According to TMZ — which has given up on the celebrity news beat now that Kanye West’s meeting with Trump has signaled that the end is pretty f*cking nigh — Nestle, which makes the frozen dinners, is being sured by Courtney Ross, a woman who paid too much money for a healthy four-cheese pizza and was shocked to learn “the truth“:

Ross says to her chagrin, she checked the label and saw the pie contained citric acid, designed to preserve flavor and freshness. She says other companies fess up when they use citric acid, acknowledging it’s a preservative. She mentions Hungry Man, Jimmy Dean and DiGiorno.
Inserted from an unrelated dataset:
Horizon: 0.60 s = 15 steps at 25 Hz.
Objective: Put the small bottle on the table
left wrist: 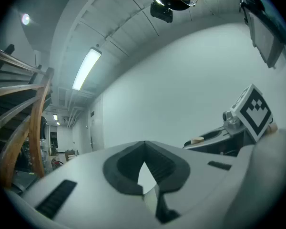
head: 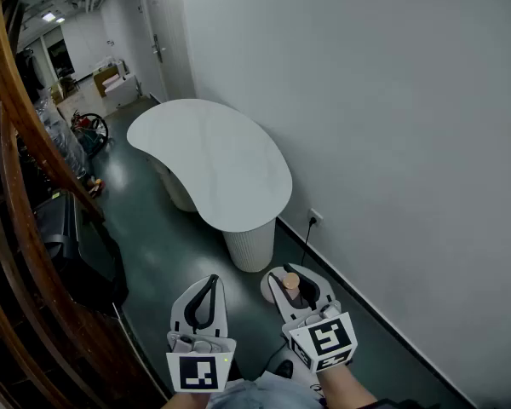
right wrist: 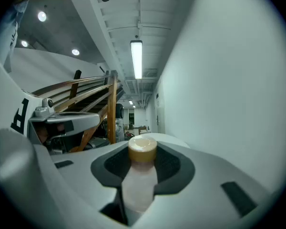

Is citric acid really that terrible? It’s in many of your favorite fruits and vegetables and is also an essential part of any “large-scale” cheese-making operation. But for Ross, who paid more than she would have otherwise for a meal with no preservatives (even though she bought it from a freezer at CVS) it’s the principle that really matters here. And she wants Nestle to stop advertising its dinners as “preservative-free” when all they’re doing is telling lies.

Will she win this one? Unless Ross truly knows federal regulations on food — which are famously deceptive — it doesn’t sound like it. And it sounds even less likely now that Nestle has responded, calling the accusations baseless and saying that they will vigorously defend themselves if it comes to that. Personally, we’d just take a truck of Crunch bars and call it a day.